I got some cameras for an early Christmas present.

This is a Kodak Box camera (made in Canada).  It's in great shape except it's missing the front lens.






Kodak Hawkeye FlashFun, with instructions and original box.





Kodak Instamatic X-15 with original display box and flash cubes.





A couple more Polaroids.





I like this one, Polaroid SX-70 SLR with metal body and Sonar Autofocus.  Original box and instruction manual.





My wife's uncle bought this new in the 60's.  A Yashica EZ-matic 4.  With Case, leather holster, original box and box sleeve.





It's in great shape except I think that the shutter is stuck.


----------



## danalec99 (Dec 11, 2005)

That Yashica looks yum!!!


----------



## Eric. (Dec 11, 2005)

That Yashica looks so awesome and good condition! 

I just got one of those same Kodak box's in the mail today too!


----------



## terri (Dec 12, 2005)

Fun looking group! That SX-70 looks so awesome. I wish Polaroid wasn't D/C'ing Time Zero film for it.  

Even if that shutter _is_ sticking on your new Yashica, that is fixable - and then looks like you'll have a lot of fun with that puppy!


----------



## Big Mike (Dec 29, 2005)

The yashica uses 126 film (or possibly 127)...which was discontinued by Kodak in 1990.  It's available on-line but I'm not sure if I could get it developed locally or not.

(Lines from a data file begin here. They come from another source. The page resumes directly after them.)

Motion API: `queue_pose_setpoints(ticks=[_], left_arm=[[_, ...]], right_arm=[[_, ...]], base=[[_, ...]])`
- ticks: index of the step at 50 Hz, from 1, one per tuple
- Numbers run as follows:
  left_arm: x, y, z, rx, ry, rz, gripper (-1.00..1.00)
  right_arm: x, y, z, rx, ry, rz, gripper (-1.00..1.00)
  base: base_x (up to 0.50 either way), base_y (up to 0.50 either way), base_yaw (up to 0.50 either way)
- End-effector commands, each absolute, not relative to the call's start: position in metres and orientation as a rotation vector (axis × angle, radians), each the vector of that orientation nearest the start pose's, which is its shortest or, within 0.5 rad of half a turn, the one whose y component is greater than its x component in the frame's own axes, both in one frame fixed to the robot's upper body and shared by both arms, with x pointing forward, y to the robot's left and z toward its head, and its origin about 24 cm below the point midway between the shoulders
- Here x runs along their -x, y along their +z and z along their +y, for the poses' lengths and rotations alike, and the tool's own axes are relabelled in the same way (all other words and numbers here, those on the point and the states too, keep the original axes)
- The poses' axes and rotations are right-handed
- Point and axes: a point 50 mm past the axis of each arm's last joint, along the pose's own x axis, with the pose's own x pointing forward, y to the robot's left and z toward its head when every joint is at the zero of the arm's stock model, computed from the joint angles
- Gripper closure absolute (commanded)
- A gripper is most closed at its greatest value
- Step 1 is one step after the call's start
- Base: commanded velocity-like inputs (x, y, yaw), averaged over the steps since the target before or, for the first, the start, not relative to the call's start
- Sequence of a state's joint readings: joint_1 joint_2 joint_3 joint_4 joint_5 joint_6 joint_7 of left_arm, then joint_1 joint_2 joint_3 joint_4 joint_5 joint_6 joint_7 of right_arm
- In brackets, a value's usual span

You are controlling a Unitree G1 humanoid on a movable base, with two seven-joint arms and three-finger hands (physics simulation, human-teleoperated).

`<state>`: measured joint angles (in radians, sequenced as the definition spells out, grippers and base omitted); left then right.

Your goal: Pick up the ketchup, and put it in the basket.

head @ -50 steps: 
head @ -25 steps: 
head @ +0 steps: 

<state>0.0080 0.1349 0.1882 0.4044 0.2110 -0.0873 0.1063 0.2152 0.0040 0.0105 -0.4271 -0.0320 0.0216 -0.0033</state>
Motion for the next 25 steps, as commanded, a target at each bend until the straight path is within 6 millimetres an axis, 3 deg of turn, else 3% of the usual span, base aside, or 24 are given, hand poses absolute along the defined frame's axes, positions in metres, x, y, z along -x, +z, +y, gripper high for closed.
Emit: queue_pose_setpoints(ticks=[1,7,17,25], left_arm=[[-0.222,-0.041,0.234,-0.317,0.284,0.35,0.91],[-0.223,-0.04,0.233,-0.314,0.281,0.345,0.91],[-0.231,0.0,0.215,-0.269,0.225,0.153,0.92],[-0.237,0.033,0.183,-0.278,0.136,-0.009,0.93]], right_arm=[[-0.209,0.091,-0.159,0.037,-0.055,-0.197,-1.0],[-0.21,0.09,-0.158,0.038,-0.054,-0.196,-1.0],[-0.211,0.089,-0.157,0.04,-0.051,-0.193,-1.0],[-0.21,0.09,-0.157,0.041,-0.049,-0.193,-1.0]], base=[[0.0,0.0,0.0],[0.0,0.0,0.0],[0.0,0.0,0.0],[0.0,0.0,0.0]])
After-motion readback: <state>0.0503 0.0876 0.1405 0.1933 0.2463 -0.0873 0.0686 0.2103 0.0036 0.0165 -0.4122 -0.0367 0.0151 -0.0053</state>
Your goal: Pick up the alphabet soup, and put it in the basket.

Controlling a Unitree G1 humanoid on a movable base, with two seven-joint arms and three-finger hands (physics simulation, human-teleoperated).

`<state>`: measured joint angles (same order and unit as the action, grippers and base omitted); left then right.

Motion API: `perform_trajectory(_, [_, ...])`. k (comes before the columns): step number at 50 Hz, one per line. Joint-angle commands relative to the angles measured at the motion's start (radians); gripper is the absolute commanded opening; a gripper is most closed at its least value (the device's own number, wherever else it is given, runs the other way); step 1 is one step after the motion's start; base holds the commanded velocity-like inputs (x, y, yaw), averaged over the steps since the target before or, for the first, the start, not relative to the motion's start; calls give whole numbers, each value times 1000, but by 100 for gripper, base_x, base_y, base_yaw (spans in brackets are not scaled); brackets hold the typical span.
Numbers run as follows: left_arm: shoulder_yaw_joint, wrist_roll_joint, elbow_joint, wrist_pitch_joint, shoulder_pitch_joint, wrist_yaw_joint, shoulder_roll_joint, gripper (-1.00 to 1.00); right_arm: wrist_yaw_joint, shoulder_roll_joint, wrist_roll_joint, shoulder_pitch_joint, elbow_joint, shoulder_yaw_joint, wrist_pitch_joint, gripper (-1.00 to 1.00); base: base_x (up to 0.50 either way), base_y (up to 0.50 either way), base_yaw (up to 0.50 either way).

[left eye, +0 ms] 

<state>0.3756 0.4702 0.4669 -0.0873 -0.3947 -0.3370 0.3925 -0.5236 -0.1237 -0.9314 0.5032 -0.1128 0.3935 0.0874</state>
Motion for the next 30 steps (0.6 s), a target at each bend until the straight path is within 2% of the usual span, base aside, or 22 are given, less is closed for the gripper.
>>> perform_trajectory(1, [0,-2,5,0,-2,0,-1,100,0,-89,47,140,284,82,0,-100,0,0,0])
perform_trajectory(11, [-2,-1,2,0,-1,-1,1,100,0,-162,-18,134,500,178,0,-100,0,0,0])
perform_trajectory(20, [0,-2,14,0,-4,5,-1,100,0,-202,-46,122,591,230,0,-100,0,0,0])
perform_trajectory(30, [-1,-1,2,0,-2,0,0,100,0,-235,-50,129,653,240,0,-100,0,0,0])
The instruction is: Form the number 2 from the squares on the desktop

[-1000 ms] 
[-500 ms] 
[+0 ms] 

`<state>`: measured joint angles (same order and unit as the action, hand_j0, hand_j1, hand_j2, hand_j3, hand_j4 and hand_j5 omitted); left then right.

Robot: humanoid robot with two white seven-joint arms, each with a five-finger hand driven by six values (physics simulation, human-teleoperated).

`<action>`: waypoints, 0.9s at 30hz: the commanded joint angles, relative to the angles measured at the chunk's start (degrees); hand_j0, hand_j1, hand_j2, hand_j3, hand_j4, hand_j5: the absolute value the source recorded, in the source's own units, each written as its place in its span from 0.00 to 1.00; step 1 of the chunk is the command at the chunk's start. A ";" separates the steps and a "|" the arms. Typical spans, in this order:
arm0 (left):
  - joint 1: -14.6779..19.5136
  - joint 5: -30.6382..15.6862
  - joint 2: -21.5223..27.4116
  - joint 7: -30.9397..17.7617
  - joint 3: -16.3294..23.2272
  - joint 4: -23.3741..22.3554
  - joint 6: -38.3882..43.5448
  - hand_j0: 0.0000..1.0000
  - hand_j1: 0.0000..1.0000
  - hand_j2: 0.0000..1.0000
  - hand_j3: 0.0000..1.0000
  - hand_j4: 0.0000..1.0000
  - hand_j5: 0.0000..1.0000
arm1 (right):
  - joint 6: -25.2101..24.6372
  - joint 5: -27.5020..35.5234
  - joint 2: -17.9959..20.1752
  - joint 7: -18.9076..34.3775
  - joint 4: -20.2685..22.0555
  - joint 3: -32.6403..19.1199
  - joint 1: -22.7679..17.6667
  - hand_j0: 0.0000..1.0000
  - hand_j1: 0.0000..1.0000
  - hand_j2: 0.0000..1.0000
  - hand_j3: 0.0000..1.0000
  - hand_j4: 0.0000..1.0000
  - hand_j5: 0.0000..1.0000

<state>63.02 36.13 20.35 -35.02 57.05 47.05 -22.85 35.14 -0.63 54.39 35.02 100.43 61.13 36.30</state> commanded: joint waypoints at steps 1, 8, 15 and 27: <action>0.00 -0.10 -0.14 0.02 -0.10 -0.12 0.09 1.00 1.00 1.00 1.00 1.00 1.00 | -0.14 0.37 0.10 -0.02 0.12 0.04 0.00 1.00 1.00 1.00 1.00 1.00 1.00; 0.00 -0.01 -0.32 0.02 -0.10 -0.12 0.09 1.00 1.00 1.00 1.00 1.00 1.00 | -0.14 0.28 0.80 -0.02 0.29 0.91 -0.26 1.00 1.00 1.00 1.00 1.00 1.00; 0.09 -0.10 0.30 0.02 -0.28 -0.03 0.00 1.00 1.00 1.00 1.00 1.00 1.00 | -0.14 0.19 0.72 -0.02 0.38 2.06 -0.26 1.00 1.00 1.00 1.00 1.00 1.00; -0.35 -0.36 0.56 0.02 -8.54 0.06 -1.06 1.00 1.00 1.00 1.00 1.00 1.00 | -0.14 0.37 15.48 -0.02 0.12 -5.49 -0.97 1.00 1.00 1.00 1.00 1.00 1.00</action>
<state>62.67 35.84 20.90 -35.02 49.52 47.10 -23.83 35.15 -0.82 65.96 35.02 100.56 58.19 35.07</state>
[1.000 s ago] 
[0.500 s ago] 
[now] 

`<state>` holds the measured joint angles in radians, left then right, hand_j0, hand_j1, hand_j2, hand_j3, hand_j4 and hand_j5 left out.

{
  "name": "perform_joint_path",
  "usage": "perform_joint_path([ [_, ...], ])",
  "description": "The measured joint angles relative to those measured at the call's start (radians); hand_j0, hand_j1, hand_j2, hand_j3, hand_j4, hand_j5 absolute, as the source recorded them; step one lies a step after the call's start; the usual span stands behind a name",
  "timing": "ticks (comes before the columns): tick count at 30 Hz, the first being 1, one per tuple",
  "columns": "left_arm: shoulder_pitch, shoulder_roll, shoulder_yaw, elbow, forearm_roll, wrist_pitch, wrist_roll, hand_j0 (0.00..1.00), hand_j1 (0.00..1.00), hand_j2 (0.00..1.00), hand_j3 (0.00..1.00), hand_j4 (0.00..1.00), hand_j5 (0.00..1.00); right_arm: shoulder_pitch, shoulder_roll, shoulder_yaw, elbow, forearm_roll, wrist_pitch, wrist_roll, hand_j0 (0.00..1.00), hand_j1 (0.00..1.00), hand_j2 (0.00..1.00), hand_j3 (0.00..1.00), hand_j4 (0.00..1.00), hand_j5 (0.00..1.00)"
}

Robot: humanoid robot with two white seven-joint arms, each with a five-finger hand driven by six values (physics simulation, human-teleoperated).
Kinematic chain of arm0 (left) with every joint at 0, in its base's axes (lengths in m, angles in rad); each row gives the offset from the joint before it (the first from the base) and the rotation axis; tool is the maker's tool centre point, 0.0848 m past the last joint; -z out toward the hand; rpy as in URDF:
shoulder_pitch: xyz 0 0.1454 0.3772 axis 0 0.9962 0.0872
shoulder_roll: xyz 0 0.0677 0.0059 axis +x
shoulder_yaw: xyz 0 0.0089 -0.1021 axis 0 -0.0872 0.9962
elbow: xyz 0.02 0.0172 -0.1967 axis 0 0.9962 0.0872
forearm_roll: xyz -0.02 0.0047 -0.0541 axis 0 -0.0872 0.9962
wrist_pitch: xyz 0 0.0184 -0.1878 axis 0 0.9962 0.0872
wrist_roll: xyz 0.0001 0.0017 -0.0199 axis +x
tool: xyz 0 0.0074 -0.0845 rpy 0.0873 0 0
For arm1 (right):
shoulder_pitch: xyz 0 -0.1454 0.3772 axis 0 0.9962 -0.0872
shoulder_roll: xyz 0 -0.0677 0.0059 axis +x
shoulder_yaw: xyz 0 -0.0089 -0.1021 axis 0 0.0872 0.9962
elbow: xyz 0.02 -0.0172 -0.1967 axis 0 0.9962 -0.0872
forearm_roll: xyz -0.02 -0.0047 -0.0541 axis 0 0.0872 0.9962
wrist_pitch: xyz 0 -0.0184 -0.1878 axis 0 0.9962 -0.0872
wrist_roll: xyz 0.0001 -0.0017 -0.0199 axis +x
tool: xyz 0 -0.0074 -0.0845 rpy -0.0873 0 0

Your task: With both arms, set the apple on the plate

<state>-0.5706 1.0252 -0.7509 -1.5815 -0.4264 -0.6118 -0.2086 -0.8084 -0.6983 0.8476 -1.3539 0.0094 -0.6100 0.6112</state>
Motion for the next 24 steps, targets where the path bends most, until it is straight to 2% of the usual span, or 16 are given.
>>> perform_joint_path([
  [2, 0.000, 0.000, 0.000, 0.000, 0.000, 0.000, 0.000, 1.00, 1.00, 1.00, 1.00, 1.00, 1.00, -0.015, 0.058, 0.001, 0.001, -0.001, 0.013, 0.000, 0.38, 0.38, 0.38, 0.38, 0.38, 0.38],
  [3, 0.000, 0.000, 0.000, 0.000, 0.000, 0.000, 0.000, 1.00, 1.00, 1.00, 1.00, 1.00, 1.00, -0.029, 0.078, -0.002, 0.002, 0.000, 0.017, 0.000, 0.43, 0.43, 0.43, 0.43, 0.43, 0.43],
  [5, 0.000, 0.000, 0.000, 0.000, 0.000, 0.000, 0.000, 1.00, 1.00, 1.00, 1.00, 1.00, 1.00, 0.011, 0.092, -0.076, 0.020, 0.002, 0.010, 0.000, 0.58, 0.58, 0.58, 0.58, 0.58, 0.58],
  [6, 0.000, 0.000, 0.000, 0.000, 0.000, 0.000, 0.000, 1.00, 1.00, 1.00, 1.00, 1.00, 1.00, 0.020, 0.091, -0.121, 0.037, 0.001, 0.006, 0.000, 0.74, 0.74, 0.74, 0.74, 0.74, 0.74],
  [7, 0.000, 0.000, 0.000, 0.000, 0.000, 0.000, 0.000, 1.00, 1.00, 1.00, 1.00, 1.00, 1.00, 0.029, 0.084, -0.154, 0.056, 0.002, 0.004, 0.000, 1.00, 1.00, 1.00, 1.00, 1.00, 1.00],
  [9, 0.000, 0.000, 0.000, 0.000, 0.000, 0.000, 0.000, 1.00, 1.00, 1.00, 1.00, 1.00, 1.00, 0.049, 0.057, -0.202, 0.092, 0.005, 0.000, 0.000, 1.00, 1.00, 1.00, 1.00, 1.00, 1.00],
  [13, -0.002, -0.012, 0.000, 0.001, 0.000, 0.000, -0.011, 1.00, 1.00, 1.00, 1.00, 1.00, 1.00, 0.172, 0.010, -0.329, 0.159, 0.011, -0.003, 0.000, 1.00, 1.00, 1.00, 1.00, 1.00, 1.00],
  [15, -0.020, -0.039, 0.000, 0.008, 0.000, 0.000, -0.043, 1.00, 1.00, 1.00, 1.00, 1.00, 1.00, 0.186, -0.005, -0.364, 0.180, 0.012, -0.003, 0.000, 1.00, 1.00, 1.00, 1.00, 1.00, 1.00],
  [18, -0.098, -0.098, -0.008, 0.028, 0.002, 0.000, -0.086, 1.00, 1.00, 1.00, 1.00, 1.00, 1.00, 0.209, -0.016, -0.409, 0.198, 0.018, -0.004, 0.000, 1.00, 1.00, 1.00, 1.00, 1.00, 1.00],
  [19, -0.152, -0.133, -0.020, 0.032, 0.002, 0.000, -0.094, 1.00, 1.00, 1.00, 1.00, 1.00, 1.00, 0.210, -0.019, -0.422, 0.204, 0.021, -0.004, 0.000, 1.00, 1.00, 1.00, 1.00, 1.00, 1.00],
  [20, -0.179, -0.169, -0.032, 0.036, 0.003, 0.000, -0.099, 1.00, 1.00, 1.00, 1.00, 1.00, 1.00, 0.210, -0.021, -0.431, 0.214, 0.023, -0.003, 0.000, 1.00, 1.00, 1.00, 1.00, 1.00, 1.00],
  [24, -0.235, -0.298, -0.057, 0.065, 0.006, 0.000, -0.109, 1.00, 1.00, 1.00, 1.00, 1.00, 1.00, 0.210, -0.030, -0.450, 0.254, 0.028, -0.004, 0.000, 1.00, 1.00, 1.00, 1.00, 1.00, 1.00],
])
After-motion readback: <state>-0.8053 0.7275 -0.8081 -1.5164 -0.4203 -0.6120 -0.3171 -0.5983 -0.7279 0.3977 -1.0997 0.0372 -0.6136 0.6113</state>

Either way, it feels great and I'd like to be able to shoot with it.


----------



## kemplefan (Jan 26, 2006)

my grandma had a poloroid like that it was out of fil and we found some spare fild onley it was a gooie mes it turned out that the filmwwas ment to be used by somthing like 1968


----------



## Jeff Canes (Jan 26, 2006)

Big Mike said:
			
		

> The yashica uses 126 film (or possibly 127)...which was discontinued by Kodak in 1990. It's available on-line but I'm not sure if I could get it developed locally or not.
> 
> Either way, it feels great and I'd like to be able to shoot with it.


 

Both 126 and 127 can still be bought new. 126 only comes in color and is made by Ferrania in Italy, it&#8217;s sold under names Solaris FG Plus or Adox 126 (not the Adox of Canada but of US & Germany - different companies). 127 is available in BW, color c-41 made by Efke and Maco, also you can get e-6 cut & re-rolled for 120

J & C Photo
Frugal Photographer
Film for Classics
Freestyle Photo use TFP link


----------



## Tom (Apr 22, 2008)

Instamatic X-15: Great brand new condition! Could you please send me a large photo of your X-15 camere with attached flasch cube (without the box)?

Thank you, Tom


----------